◆ Source material ◆
↓↓↓
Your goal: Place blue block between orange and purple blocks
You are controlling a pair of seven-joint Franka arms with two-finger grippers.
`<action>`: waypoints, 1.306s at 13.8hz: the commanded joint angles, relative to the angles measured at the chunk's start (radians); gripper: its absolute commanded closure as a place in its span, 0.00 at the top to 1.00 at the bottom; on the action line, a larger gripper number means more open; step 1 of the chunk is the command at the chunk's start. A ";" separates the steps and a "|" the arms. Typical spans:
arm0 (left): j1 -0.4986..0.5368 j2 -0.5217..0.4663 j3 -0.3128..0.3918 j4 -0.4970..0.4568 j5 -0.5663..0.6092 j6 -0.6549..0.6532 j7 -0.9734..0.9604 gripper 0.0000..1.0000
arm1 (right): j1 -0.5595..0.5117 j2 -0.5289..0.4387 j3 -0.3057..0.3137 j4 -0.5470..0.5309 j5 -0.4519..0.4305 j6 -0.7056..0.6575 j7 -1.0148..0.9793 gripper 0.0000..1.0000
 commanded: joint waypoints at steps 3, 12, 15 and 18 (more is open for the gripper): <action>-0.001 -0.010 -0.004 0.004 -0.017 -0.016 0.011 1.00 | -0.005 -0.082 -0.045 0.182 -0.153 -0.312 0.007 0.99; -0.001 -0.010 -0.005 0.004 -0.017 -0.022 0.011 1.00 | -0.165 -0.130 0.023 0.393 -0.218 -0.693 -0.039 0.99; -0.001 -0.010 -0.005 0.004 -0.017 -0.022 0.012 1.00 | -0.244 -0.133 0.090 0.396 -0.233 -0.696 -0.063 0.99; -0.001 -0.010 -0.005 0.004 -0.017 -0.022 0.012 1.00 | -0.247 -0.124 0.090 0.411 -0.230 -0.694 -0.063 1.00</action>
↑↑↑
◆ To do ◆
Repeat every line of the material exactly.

◆ Task result ◆
Your goal: Place blue block between orange and purple blocks
You are controlling a pair of seven-joint Franka arms with two-finger grippers.
`<action>`: waypoints, 1.306s at 13.8hz: the commanded joint angles, relative to the angles measured at the chunk's start (radians); gripper: its absolute commanded closure as a place in its span, 0.00 at the top to 1.00 at the bottom; on the action line, a larger gripper number means more open; step 1 of the chunk is the command at the chunk's start. A ";" separates the steps and a "|" the arms. Typical spans:
arm0 (left): j1 -0.4986..0.5368 j2 -0.5217..0.4663 j3 -0.3128..0.3918 j4 -0.4970..0.4568 j5 -0.5663..0.6092 j6 -0.6549..0.6532 j7 -0.9734..0.9604 gripper 0.0000..1.0000
arm1 (right): j1 -0.5595..0.5117 j2 -0.5289..0.4387 j3 -0.3057..0.3137 j4 -0.5470..0.5309 j5 -0.4519..0.4305 j6 -0.7056..0.6575 j7 -1.0148..0.9793 gripper 0.0000..1.0000
 commanded: joint waypoints at steps 3, 12, 15 and 18 (more is open for the gripper): <action>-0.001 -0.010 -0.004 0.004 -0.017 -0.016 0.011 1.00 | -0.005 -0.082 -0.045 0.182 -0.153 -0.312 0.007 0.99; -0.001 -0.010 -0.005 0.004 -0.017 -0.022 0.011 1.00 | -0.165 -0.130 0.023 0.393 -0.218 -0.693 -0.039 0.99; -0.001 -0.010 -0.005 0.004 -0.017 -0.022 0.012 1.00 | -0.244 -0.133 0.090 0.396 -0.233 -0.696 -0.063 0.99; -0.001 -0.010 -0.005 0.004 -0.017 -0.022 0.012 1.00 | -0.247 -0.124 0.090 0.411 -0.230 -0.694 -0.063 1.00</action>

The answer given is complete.